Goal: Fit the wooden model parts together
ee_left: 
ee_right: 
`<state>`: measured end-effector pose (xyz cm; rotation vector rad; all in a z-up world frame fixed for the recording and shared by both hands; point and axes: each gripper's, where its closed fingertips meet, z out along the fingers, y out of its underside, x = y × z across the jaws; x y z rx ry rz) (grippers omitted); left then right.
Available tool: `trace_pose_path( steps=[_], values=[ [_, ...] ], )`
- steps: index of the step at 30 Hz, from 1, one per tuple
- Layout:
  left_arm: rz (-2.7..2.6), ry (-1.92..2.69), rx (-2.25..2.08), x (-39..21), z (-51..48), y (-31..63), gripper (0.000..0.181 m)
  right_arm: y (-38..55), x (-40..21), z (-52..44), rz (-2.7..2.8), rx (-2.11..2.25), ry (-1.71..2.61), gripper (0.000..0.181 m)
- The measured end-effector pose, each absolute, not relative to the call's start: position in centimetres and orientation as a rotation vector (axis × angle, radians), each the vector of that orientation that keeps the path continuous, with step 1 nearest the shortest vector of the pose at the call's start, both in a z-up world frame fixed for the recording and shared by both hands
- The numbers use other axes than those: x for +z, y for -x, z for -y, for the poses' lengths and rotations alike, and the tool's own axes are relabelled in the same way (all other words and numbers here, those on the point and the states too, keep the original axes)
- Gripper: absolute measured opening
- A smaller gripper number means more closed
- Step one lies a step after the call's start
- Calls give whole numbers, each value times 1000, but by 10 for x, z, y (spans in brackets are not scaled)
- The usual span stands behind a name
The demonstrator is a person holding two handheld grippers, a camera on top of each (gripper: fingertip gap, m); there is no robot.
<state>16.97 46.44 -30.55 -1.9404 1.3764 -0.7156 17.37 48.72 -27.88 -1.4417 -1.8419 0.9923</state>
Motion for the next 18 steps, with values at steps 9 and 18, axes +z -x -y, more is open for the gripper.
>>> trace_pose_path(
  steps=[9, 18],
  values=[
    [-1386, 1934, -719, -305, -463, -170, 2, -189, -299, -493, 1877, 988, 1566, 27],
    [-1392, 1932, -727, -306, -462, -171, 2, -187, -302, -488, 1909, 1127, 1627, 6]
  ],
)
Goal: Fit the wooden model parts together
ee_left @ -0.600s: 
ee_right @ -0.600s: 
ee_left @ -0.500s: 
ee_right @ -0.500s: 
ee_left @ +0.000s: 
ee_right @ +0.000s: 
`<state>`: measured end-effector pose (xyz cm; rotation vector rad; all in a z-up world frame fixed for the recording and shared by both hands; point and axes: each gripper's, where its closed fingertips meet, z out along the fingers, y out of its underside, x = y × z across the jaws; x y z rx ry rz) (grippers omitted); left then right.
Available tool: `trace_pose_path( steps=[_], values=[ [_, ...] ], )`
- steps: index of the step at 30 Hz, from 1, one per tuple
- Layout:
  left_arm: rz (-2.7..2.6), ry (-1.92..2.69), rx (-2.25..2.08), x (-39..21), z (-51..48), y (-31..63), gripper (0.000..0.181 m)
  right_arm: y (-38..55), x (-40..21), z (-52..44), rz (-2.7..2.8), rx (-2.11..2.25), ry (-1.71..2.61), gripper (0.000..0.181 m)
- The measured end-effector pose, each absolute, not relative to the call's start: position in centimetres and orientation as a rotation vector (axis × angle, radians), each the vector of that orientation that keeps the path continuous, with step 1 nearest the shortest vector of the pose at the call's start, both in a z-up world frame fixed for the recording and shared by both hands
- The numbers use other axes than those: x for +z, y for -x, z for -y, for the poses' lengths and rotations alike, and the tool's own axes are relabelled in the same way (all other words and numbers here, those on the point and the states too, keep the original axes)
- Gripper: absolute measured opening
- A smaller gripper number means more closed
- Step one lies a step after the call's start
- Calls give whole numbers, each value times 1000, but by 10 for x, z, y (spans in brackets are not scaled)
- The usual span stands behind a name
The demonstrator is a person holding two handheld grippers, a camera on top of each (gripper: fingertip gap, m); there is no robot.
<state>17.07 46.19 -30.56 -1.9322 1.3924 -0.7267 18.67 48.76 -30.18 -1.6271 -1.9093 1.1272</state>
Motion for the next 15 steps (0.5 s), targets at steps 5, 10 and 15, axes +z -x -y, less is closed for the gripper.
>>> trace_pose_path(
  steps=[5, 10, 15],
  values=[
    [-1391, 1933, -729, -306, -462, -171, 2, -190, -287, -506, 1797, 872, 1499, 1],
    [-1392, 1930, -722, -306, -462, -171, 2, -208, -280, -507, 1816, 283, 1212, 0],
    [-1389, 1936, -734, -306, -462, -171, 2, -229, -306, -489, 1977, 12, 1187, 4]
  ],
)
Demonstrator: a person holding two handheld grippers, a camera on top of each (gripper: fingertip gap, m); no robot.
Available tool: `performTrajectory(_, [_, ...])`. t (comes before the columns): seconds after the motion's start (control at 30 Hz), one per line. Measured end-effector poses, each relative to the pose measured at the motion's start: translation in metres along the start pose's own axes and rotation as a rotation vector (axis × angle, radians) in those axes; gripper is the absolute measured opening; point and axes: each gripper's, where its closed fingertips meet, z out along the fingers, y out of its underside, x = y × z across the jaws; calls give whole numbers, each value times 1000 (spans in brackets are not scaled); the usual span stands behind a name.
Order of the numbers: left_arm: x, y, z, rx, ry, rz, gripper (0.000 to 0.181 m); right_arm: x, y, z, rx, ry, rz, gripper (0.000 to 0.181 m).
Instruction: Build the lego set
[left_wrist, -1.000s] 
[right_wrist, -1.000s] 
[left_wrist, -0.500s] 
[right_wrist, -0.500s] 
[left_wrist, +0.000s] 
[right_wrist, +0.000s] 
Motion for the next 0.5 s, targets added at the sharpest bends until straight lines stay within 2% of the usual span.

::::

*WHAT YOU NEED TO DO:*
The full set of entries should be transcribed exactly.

*ANSWER SPACE:*
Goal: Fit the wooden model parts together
ee_left: 
ee_right: 
`<state>`: measured end-effector pose (xyz cm; rotation vector rad; all in a z-up world frame fixed for the recording and shared by both hands; point and axes: each gripper's, where its closed fingertips meet, z out along the fingers, y out of its underside, x = y × z across the jaws; x y z rx ry rz) (grippers omitted); left then right.
Available tool: `trace_pose_path( steps=[_], values=[ [_, ...] ], )`
- steps: index of the step at 30 Hz, from 1, one per tuple
- Layout:
  left_arm: rz (-2.7..2.6), ry (-1.92..2.69), rx (-2.25..2.08), x (-39..21), z (-51..48), y (-31..63), gripper (0.000..0.181 m)
  right_arm: y (-38..55), x (-40..21), z (-52..44), rz (-2.7..2.8), rx (-2.11..2.25), ry (-1.71..2.61), gripper (0.000..0.181 m)
- The measured end-effector pose, each absolute, not relative to the call's start: position in centimetres and orientation as a rotation vector (axis × angle, radians), each the vector of that orientation that keeps the path continuous, with step 1 nearest the shortest vector of the pose at the call's start, both in a z-up world frame fixed for the recording and shared by both hands
- The numbers use other axes than those: x for +z, y for -x, z for -y, for the poses' lengths and rotations alike, and the tool's own axes are relabelled in the same way (all other words and numbers here, those on the point and the states too, keep the original axes)
- Gripper: absolute measured opening
- A smaller gripper number means more closed
- Step one lies a step after the call's start
- Calls give whole numbers, each value times 1000, but by 10 for x, z, y (spans in brackets are not scaled)
- The usual span stands behind a name
The demonstrator is a person holding two handheld grippers, a camera on top of each (gripper: fingertip gap, m); there is no robot.
<state>16.97 46.44 -30.55 -1.9404 1.3764 -0.7156 17.37 48.72 -27.88 -1.4417 -1.8419 0.9923</state>
Motion for the next 18 steps, with values at steps 9 and 18, axes +z -x -y, more is open for the gripper.
>>> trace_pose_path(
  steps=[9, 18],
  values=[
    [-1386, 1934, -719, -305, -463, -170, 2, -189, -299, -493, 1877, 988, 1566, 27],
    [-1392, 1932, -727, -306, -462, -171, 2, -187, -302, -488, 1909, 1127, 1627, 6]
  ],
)
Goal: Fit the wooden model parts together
ee_left @ -0.600s: 
ee_right @ -0.600s: 
ee_left @ -0.500s: 
ee_right @ -0.500s: 
ee_left @ +0.000s: 
ee_right @ +0.000s: 
`<state>`: measured end-effector pose (xyz cm; rotation vector rad; all in a z-up world frame fixed for the recording and shared by both hands; point and axes: each gripper's, where its closed fingertips meet, z out along the fingers, y out of its underside, x = y × z across the jaws; x y z rx ry rz) (grippers omitted); left then right.
Available tool: `trace_pose_path( steps=[_], values=[ [_, ...] ], )`
- steps: index of the step at 30 Hz, from 1, one per tuple
- Layout:
  left_arm: rz (-2.7..2.6), ry (-1.92..2.69), rx (-2.25..2.08), x (-39..21), z (-51..48), y (-31..63), gripper (0.000..0.181 m)
  right_arm: y (-38..55), x (-40..21), z (-52..44), rz (-2.7..2.8), rx (-2.11..2.25), ry (-1.71..2.61), gripper (0.000..0.181 m)
- The measured end-effector pose, each absolute, not relative to the call's start: position in centimetres and orientation as a rotation vector (axis × angle, radians), each the vector of that orientation that keeps the path continuous, with step 1 nearest the shortest vector of the pose at the call's start, both in a z-up world frame fixed for the recording and shared by both hands
- The numbers use other axes than those: x for +z, y for -x, z for -y, for the poses' lengths and rotations alike, and the tool's own axes are relabelled in the same way (all other words and numbers here, those on the point and the states too, keep the original axes)
- Gripper: absolute measured opening
- A smaller gripper number means more closed
- Step one lies a step after the call's start
- Calls give whole numbers, each value times 1000, but by 10 for x, z, y (spans in brackets are not scaled)
- The usual span stands behind a name
The demonstrator is a person holding two handheld grippers, a camera on top of each (gripper: fingertip gap, m); there is no robot.
<state>17.07 46.19 -30.56 -1.9322 1.3924 -0.7267 18.67 48.76 -30.18 -1.6271 -1.9093 1.1272</state>
Motion for the next 15 steps (0.5 s), targets at steps 5, 10 and 15, axes +z -x -y, less is closed for the gripper.
>>> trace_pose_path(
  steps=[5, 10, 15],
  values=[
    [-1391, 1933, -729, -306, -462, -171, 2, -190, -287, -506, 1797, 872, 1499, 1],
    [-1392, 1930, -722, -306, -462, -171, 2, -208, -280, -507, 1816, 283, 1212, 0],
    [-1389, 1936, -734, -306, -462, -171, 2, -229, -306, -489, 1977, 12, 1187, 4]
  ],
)
Demonstrator: a person holding two handheld grippers, a camera on top of each (gripper: fingertip gap, m); no robot.
Available tool: `performTrajectory(_, [_, ...])`. t (comes before the columns): seconds after the motion's start (control at 30 Hz), one per line. Measured end-effector poses, each relative to the pose measured at the motion's start: translation in metres along the start pose's own axes and rotation as a rotation vector (axis × angle, radians) in those axes; gripper is the absolute measured opening; point and axes: each gripper's, where its closed fingertips meet, z out along the fingers, y out of its underside, x = y × z across the jaws; calls give whole numbers, each value times 1000 (spans in brackets are not scaled); the usual span stands behind a name.
Order of the numbers: left_arm: x, y, z, rx, ry, rz, gripper (0.000 to 0.181 m); right_arm: x, y, z, rx, ry, rz, gripper (0.000 to 0.181 m).
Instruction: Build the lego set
[left_wrist, -1.000s] 
[right_wrist, -1.000s] 
[left_wrist, -0.500s] 
[right_wrist, -0.500s] 
[left_wrist, +0.000s] 
[right_wrist, +0.000s] 
Motion for the next 0.5 s, targets added at the sharpest bends until straight lines stay within 2% of the usual span.

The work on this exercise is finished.